This Day in History: March 22

The Beatles' debut album is released in the UK; Special Counsel Robert Mueller submits report on the investigation into Russian meddling in the 2016 presidential race

2019: Special Counsel Robert Mueller submits his long-awaited report on the investigation into Russian meddling in the 2016 presidential race and possible collusion with Trump associates to the Justice Department.

Also on this day:

1765: The British Parliament passes the Stamp Act to raise money from the American colonies, which fiercely resist the tax. (The Stamp Act would be repealed a year later.)

1882: President Chester Alan Arthur signs a measure outlawing polygamy.

1894: Hockey’s first Stanley Cup championship game is played; home team Montreal defeats Ottawa, 3-1.

1933: During Prohibition, President Franklin D. Roosevelt signs a measure to make wine and beer containing up to 3.2 percent alcohol legal.

1941: The Grand Coulee hydroelectric dam in Washington state officially goes into operation.

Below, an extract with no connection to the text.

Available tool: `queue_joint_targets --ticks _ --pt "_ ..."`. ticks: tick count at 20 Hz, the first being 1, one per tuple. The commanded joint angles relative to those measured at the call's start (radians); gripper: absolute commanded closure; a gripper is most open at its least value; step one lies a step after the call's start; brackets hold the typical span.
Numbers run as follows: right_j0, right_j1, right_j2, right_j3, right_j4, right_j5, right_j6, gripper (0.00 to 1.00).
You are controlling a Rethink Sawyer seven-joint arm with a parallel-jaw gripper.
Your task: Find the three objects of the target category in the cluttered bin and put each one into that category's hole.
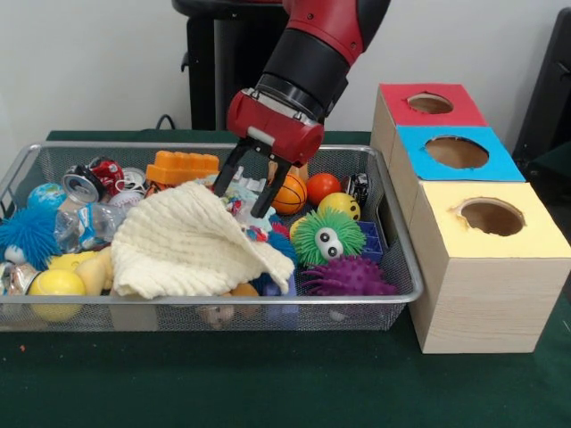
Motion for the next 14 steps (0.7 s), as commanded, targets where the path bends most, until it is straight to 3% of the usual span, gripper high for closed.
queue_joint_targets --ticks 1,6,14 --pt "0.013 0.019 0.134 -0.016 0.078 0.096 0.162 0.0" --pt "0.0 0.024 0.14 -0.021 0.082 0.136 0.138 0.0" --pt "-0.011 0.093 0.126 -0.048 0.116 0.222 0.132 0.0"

  • 1963: The Beatles’ debut album, "Please Please Me," is released in the United Kingdom by Parlophone.
  • 1968: President Lyndon B. Johnson announces that Gen. William C. Westmoreland, the commander of American forces in Vietnam, will leave that post to become the U.S. Army’s new Chief of Staff. 
  • 1968: The first Red Lobster restaurant opens in Lakeland, Fla.
  • 1978: Karl Wallenda, the 73-year-old patriarch of "The Flying Wallendas" high-wire act, falls to his death while attempting to walk a cable strung between two hotel towers in San Juan, Puerto Rico.
  • 1988: Both houses of Congress override President Ronald Reagan’s veto of the Civil Rights Restoration Act.
  • 1990: A jury in Anchorage, Alaska, finds former tanker captain Joseph Hazelwood not guilty of three major charges in connection with the Exxon Valdez oil spill, but convicts him of a minor charge of negligent discharge of oil.
  • 1991: High school instructor Pamela Smart, accused of recruiting her teenage lover and his friends to kill her husband, Gregory, is convicted in Exeter, N.H., of murder-conspiracy and being an accomplice to murder and is sentenced to life in prison without parole.
  • 1997: Tara Lipinski, at age 14 years and 10 months, becomes the youngest ladies' world figure skating champion in Lausanne, Switzerland.
  • 2004: Terry Nichols goes on trial for state charges for his role in the Oklahoma City bombing. (Nichols, already serving a life sentence for his conviction on federal charges, would be found guilty of 161 state murder charges, but again spared the death penalty when the jury couldn’t agree on his sentence.)
  • 2014: A barge and cargo ship collision in the Houston Ship Channel dumps nearly 170,000 gallons of heavy fuel oil.
  • 2014: Pope Francis names the first members of a commission to advise him on sex abuse policy.
  • 2014: The Los Angeles Dodgers open the Major League Baseball season with a 3-1 win over the Arizona Diamondbacks at Sydney Cricket Ground in MLB’s first regular-season game in Australia.
  • 2018: President Trump announces that he will replace national security adviser H.R. McMaster with former U.N. Ambassador John Bolton; McMaster became the sixth close Trump adviser or aide to depart in a turbulent six weeks. 
  • 2018: Trump sets in motion tariffs on as much as $60 billion in Chinese imports, and China threatens retaliation; the heightening trade tensions spark a selloff on Wall Street, where the Dow industrials plunge more than 700 points.
  • 2018: H. Wayne Huizenga, a college dropout who built a business empire that included Blockbuster Entertainment and three professional sports franchises, dies at his Florida home at the age of 80.